• Work task:
Please output each entry exactly as it appears.

• Record excerpts:
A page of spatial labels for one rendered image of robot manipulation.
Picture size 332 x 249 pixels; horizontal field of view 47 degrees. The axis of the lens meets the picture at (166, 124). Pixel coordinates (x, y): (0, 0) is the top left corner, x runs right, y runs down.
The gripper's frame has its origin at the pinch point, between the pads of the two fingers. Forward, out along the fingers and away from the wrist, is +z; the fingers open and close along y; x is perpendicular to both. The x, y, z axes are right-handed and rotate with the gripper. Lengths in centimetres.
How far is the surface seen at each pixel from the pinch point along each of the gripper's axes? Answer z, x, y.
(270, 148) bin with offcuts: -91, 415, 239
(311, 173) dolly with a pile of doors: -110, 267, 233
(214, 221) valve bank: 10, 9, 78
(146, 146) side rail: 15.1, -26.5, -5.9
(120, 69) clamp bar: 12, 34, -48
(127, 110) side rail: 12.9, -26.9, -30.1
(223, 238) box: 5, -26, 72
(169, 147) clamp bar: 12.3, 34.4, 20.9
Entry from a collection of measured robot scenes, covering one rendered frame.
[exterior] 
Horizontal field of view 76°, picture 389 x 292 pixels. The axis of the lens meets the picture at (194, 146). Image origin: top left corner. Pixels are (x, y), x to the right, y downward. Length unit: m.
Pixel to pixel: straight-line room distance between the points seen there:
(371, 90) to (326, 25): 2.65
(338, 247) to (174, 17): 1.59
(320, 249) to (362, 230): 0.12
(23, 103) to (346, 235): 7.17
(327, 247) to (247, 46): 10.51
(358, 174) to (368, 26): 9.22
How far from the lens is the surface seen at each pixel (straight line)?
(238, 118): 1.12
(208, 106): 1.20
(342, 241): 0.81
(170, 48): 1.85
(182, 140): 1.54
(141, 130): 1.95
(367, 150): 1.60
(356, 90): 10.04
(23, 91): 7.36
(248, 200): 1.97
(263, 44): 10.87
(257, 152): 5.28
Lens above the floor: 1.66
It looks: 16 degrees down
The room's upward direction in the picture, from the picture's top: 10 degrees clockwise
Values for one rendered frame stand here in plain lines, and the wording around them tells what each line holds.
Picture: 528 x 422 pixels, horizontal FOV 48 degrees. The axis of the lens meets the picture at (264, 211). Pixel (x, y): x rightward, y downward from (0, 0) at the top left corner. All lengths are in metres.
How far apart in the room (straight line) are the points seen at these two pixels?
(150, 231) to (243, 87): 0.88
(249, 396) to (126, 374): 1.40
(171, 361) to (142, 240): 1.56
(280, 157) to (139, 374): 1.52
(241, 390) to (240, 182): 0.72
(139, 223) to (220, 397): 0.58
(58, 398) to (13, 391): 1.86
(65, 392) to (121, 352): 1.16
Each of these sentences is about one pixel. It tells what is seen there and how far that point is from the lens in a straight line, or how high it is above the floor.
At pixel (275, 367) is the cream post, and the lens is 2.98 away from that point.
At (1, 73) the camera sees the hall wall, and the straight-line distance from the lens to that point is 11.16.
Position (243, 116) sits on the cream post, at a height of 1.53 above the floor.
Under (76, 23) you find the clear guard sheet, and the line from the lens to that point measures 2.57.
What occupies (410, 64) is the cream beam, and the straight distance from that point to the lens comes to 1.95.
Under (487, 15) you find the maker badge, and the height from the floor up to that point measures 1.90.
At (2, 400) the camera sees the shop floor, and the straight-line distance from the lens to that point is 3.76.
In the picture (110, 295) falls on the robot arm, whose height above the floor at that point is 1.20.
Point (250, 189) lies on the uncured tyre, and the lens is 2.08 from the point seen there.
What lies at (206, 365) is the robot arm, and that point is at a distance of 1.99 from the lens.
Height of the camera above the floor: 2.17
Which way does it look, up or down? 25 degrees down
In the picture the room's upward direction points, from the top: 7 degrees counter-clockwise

• Answer below:
A page of spatial labels for one rendered image of robot manipulation.
Picture size 332 x 249 pixels; horizontal field of view 47 degrees. The axis of the lens meets the picture at (166, 124). Pixel coordinates (x, y): (0, 0) is the top left corner, x runs right, y runs down.
The gripper's frame has its origin at the pinch point, between the pads of the two fingers. Forward, out along the fingers and away from the wrist, is +z; the fingers open and close along y; x is perpendicular to both. The x, y, z axes are right-handed and rotate with the gripper. Lengths in centimetres.
How far is the surface seen at each pixel from the pinch point along each of the gripper's axes? Answer z, x, y.
(270, 148) bin with offcuts: -91, 415, 239
(311, 173) dolly with a pile of doors: -110, 267, 233
(214, 221) valve bank: 10, 9, 78
(146, 146) side rail: 15.1, -26.5, -5.9
(120, 69) clamp bar: 12, 34, -48
(127, 110) side rail: 12.9, -26.9, -30.1
(223, 238) box: 5, -26, 72
(169, 147) clamp bar: 12.3, 34.4, 20.9
Entry from a collection of measured robot scenes, covering one rendered frame.
[exterior] 
Horizontal field of view 76°, picture 389 x 292 pixels. The axis of the lens meets the picture at (194, 146). Image origin: top left corner. Pixels are (x, y), x to the right, y downward. Length unit: m.
Pixel to pixel: straight-line room distance between the points seen there:
(371, 90) to (326, 25): 2.65
(338, 247) to (174, 17): 1.59
(320, 249) to (362, 230): 0.12
(23, 103) to (346, 235): 7.17
(327, 247) to (247, 46): 10.51
(358, 174) to (368, 26): 9.22
How far from the lens is the surface seen at each pixel (straight line)?
(238, 118): 1.12
(208, 106): 1.20
(342, 241): 0.81
(170, 48): 1.85
(182, 140): 1.54
(141, 130): 1.95
(367, 150): 1.60
(356, 90): 10.04
(23, 91): 7.36
(248, 200): 1.97
(263, 44): 10.87
(257, 152): 5.28
Lens above the floor: 1.66
It looks: 16 degrees down
The room's upward direction in the picture, from the picture's top: 10 degrees clockwise
Values for one rendered frame stand here in plain lines, and the wording around them tells what each line holds.
Picture: 528 x 422 pixels, horizontal FOV 48 degrees. The axis of the lens meets the picture at (264, 211). Pixel (x, y): x rightward, y downward from (0, 0) at the top left corner. All lengths are in metres.
How far apart in the room (straight line) are the points seen at these two pixels?
(150, 231) to (243, 87): 0.88
(249, 396) to (126, 374): 1.40
(171, 361) to (142, 240): 1.56
(280, 157) to (139, 374): 1.52
(241, 390) to (240, 182): 0.72
(139, 223) to (220, 397): 0.58
(58, 398) to (13, 391): 1.86
(65, 392) to (121, 352): 1.16
Each of these sentences is about one pixel. It tells what is seen there and how far that point is from the lens in a straight line, or how high it is above the floor.
At pixel (275, 367) is the cream post, and the lens is 2.98 away from that point.
At (1, 73) the camera sees the hall wall, and the straight-line distance from the lens to that point is 11.16.
Position (243, 116) sits on the cream post, at a height of 1.53 above the floor.
Under (76, 23) you find the clear guard sheet, and the line from the lens to that point measures 2.57.
What occupies (410, 64) is the cream beam, and the straight distance from that point to the lens comes to 1.95.
Under (487, 15) you find the maker badge, and the height from the floor up to that point measures 1.90.
At (2, 400) the camera sees the shop floor, and the straight-line distance from the lens to that point is 3.76.
In the picture (110, 295) falls on the robot arm, whose height above the floor at that point is 1.20.
Point (250, 189) lies on the uncured tyre, and the lens is 2.08 from the point seen there.
What lies at (206, 365) is the robot arm, and that point is at a distance of 1.99 from the lens.
Height of the camera above the floor: 2.17
Which way does it look, up or down? 25 degrees down
In the picture the room's upward direction points, from the top: 7 degrees counter-clockwise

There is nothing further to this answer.